EXERCISE -> In the following listing, find the lines containing "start" and report them.
---------- COLLECTED DATA
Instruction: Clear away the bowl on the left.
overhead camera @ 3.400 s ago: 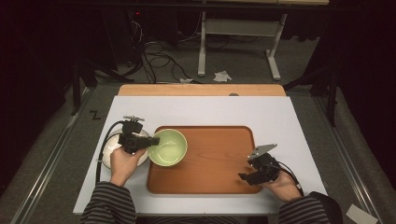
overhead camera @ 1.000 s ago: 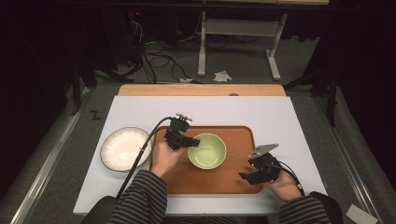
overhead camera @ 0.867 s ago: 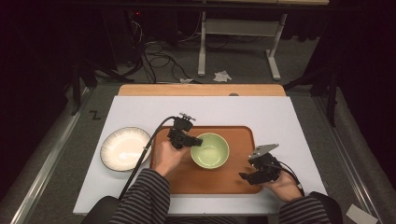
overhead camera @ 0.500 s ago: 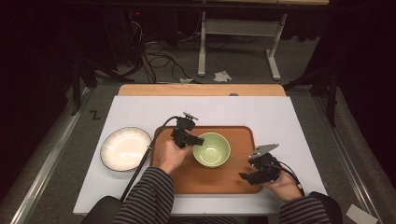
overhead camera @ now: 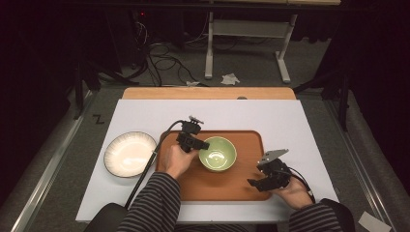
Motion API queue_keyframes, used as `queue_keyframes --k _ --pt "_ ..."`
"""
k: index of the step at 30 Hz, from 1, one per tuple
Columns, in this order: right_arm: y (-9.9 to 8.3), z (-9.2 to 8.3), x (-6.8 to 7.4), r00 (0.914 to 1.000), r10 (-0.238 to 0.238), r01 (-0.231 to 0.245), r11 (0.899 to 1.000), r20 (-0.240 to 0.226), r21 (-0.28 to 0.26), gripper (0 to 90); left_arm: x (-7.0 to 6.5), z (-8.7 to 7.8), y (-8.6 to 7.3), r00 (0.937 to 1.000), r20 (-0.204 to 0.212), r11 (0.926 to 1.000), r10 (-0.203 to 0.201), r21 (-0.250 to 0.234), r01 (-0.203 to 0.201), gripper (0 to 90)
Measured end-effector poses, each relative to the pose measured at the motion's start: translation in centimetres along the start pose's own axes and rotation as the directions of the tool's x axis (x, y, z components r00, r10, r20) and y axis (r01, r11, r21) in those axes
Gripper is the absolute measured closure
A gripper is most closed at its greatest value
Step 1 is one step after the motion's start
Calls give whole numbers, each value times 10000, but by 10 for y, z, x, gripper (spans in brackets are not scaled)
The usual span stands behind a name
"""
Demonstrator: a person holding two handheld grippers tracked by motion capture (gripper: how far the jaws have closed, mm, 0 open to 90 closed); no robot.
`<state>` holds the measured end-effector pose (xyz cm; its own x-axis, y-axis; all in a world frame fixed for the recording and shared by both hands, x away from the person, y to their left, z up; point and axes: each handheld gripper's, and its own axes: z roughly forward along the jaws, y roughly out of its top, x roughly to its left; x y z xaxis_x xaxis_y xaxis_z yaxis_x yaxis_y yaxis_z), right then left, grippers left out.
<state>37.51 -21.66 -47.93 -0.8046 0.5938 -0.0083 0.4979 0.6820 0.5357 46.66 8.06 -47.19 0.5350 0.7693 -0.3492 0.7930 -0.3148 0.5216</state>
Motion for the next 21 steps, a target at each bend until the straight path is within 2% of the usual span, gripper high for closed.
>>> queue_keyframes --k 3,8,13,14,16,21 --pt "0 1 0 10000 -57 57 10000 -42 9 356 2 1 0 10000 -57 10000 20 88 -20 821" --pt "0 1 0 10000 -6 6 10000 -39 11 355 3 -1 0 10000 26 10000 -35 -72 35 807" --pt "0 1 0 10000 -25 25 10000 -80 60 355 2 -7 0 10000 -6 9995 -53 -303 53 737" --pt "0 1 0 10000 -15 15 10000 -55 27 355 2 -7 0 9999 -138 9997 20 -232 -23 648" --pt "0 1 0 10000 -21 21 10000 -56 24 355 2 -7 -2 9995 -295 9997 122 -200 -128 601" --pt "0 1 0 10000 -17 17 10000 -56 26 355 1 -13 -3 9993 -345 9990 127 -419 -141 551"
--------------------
RESULT OF THIS EXERCISE ->
Measured end-effector poses, each relative to the pose measured at the motion's start: translation in centimetres along the start pose's own axes and rotation as the directions of the tool's x axis (x, y, z components r00, r10, r20) and y axis (r01, r11, r21) in those axes
Step 1 is one step after the motion's start

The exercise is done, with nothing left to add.